The film follows a cross-section of individuals who participated in or were impacted by the short squeeze, from Reddit investors following Roaring Kitty’s lead to the hedge fund managers and financial technology entrepreneurs scrambling to react as it unfolded. Featuring Paul Dano as the basement-dwelling day trader, Gillespie anchored the tone of his fact-based story around the twin poles of Gill’s unconventional expertise and his comical appearance. “You start out with a guy in a cat T-shirt with a headband on who becomes the poster child for 8 million followers,” he says. “There was a real opportunity to strike a balance between the humor and the drama.”
“It was very important to us as former journalists to get the story to show both sides of it,” says Blum of their cast of characters, from industry experts to investment neophytes, whose diversity further emphasized the effect of the event. “I think you could call Keith Gill a reluctant leader, at best, in this moment,” continues Angelo. “But we see this story as a kind of spark — and the thing about a spark is it can start a conflagration.”

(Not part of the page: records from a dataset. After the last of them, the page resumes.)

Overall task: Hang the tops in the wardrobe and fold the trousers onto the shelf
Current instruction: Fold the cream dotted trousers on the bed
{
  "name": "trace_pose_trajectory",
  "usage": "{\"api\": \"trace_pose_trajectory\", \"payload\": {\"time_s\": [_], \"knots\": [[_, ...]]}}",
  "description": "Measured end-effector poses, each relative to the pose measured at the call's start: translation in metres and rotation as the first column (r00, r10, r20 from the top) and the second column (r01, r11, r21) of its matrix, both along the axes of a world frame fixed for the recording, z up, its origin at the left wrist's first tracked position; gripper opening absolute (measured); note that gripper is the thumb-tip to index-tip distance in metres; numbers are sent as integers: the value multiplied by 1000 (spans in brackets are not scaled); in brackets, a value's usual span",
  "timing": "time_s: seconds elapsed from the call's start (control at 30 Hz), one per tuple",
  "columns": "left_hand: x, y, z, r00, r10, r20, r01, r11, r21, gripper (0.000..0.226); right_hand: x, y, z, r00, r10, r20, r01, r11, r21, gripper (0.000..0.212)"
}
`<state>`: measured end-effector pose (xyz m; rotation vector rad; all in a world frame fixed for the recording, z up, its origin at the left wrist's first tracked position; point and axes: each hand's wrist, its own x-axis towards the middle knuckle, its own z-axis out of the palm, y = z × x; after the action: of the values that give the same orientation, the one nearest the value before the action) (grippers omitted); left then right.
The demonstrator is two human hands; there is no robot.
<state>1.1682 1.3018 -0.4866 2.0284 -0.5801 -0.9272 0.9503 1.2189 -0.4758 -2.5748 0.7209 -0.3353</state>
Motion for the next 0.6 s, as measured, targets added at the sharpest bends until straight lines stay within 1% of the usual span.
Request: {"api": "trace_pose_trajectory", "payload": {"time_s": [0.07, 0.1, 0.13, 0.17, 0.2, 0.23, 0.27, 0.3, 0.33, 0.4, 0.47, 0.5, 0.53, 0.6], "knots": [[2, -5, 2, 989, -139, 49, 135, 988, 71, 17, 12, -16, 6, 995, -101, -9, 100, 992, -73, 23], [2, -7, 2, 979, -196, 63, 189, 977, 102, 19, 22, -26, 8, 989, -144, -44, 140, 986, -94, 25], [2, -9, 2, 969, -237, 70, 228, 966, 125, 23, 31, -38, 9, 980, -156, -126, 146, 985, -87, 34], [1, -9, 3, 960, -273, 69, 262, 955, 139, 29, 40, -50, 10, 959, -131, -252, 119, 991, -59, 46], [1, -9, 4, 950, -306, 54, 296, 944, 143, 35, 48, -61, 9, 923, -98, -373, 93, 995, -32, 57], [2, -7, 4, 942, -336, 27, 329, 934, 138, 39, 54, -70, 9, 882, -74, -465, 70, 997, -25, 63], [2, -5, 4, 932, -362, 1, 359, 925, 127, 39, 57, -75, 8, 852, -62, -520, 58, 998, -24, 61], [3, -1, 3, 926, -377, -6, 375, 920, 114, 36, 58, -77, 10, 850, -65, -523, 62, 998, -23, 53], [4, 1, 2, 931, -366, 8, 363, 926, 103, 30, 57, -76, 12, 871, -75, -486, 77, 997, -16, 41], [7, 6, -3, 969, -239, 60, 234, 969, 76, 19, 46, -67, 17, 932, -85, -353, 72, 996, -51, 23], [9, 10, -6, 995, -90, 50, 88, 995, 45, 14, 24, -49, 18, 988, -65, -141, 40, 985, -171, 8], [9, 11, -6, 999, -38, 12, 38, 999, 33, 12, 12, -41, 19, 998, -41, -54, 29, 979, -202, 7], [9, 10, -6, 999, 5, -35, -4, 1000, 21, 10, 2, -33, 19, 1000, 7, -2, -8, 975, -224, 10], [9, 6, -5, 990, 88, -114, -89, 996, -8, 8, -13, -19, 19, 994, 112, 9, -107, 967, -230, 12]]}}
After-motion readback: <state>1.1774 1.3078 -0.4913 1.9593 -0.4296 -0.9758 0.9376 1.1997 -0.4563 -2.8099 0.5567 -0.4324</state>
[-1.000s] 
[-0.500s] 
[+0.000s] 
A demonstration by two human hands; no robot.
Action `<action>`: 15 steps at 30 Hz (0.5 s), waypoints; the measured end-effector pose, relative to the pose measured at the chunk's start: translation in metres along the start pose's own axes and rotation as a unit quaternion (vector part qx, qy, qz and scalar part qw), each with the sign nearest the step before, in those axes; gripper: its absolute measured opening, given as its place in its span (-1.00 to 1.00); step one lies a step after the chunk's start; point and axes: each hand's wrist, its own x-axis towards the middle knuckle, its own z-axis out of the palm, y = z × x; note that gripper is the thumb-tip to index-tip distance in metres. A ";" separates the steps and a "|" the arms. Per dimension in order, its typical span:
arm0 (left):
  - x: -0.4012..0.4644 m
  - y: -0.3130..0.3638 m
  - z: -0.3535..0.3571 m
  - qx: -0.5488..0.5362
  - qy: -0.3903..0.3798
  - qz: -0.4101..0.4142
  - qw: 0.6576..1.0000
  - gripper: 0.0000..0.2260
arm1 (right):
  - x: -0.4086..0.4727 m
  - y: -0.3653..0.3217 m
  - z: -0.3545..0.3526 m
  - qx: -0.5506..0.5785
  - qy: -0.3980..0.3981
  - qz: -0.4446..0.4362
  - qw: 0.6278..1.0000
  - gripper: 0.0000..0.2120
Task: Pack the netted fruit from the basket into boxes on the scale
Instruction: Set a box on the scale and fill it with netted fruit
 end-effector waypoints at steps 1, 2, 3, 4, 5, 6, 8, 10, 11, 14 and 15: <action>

Although an end title card indicates that no regulatory repercussions were implemented in the wake of the GameStop short squeeze, all of the filmmakers say they hope “Dumb Money” motivates viewers to invest more in financial institutions — attention if not money. “We hope that people will walk out of the theater feeling inspired at the power of what they can do, rather than demoralized by what our elected officials have, so far, failed to,” says Angelo.
“You go on this journey, you go on this ride, you understand with this moment in time, but I want there to be this sense of outrage and frustration that hopefully activates something, a conversation at least,” says Gillespie. “Hopefully, it’s a call to action.”